Burrows-Wheeler transformation

Main features

The BW method is generally used for images, sound and text.
It works in block mode, the others in streaming mode.
Also called block sorting.
Is used in bzip2.

Time and space complexities

Sorting time complexity is O(n.log(n)). Using method Suffix Array only O(n).

History

It was invented by Michael Burrows and David Wheeler, 1994.

Description

Burrows-Wheeler transformation works in block mode. We read blocks of text with predefined size from input and each block process separately.

First we make all cyclic rotations of input text (here in left) and number them.
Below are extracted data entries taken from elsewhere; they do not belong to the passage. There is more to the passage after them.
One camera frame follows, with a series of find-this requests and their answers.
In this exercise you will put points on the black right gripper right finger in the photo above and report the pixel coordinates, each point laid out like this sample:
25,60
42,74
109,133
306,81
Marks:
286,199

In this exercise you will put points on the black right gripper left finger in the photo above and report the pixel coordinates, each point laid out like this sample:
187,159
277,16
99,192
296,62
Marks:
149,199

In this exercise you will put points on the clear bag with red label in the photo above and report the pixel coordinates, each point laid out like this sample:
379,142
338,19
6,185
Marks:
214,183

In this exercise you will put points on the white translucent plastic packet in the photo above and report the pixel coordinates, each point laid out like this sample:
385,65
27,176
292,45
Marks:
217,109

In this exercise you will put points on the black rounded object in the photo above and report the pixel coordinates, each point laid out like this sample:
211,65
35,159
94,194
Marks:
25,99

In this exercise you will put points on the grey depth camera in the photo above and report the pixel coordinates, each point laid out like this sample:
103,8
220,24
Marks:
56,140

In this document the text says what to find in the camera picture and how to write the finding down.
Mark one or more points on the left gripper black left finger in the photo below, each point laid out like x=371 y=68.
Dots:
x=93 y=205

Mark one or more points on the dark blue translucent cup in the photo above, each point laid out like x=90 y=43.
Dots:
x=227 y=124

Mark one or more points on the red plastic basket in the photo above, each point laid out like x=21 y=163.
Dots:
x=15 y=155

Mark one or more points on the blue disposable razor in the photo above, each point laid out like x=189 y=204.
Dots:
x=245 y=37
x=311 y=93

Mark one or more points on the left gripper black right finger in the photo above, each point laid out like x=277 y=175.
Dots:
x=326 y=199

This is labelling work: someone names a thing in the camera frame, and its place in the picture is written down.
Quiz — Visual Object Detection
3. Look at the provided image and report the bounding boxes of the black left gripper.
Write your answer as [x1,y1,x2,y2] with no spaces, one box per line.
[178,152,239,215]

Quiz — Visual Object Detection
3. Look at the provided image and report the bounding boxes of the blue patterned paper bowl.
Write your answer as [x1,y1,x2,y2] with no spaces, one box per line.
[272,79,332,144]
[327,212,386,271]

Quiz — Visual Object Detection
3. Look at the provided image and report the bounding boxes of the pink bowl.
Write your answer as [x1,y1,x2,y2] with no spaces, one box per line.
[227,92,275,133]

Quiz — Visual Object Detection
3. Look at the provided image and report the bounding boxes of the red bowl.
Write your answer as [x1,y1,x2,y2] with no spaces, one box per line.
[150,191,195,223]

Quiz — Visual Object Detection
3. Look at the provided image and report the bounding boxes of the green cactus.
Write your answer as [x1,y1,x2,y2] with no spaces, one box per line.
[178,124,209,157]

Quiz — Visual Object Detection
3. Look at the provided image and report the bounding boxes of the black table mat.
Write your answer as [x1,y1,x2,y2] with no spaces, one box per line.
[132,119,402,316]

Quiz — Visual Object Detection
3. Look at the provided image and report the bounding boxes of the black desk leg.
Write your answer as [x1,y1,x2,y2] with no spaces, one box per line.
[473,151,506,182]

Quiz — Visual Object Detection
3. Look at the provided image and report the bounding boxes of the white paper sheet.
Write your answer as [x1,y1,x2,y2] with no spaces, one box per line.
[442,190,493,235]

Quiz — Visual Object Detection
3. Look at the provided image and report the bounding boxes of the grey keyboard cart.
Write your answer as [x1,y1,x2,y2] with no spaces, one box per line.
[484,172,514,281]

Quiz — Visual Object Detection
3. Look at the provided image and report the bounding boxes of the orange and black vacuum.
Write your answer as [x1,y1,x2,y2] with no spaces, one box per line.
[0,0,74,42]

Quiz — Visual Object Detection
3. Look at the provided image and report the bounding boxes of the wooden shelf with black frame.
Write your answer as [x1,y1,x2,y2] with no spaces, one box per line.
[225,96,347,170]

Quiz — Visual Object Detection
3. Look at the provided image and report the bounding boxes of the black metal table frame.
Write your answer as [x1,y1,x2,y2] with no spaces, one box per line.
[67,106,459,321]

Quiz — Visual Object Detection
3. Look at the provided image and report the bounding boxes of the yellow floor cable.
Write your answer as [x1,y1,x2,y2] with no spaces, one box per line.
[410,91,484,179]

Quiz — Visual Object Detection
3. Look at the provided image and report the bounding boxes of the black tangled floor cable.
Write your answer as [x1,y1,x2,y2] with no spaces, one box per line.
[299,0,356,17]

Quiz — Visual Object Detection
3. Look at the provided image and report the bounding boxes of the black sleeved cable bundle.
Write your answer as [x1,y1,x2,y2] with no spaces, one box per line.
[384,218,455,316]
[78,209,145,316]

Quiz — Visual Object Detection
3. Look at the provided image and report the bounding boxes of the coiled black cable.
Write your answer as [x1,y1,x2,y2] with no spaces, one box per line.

Then we lexicographically sort the resulting phrases and remember the number of line containing the input string. Now we select from all lexicographically sorted phrases the last symbols and put together the string L or if you like select the last column (L = Last), when we have all phrases written under the others.

Now we use for encoding the string L methods Move To Front and Huffman encoding. Then we can use the RLE method yet, etc. For decoding we use the methods in the reverse order and get back the string L and the value I.

The decoding makes easy putting the string L into column and numbering the single symbols. Next we create the columns F (First) and T.

From column L always choose unworked, lexicographically the least and in order the first symbol L[i]. Then put it on the first free position in column F and into column T on the position T[i] put the number of it´s position in column F. We make it for all symbols of the string L.

In the next step set the index of line i to the value I. Then the symbol L[i] put on the start of output string and then select the line with index T[i]. Now we repeat this while the size of output string is less than size of string L, or if you like while the index of line i isn´t again equal to the value I.

Pseudo-code


 1:  encoding :
 2:  begin
 3:     make all cyclic rotations of input text (phrase begins with marked symbol)
 4:     number obtained phrases
 5:     sort phrases lexicographically using suffix array SA and remember last symbols 
 6:       of each phrase L[i]
 7:     remeber position I of input phrase by sorting
 8:     encode string L using method Move To Front and aplhabet A
 9:     output of Move To Front is sequence numbers C
10:     count frequency N of numbers in sequence C
11:     each number is assigned with codeword of Huffman encoding
12:     output(all in Fibonacci numbers of order 2 - the value I)
13:     output(count of the numbers (symbols) in Huffman tree)
14:     output(all numbers in Huffman tree)
15:     output(the Huffman tree)
16:     output(the C sequence)
17:  end
18:  
19:  decoding :
20:  begin
21:     read the value I
22:     decode count of the numbers in Huffman tree
23:     decode the numbers in Huffman tree
24:     restore codewords of Huffman encoding
25:     decode the sequence C
26:     using method Move To Front to get back the string L
27:     list the column L (Last) and number the lines
28:     while (in L are unworked symbols) do
29:      begin
30:        select unworked and lexikographically sorted the first symbol L[i] from L
31:        put it on the next free position in column F (First) and in T[i] store its index 
32:          in column F
33:      end
34:     select the line i = I
35:     while (output length < length of string L) do
36:      begin
37:        the symbol L[i] put to start of output stream
38:        in next step will work with the line indexed T[i]
39:      end
40:  end

References

M. Burrows and D. Wheeler: A block sorting lossless data compression algorithm. Technical Report 124, Digital Equipment Corporation, 1994.
Burrows-Wheeler Transform. Wikipedia, the free encyclopedia.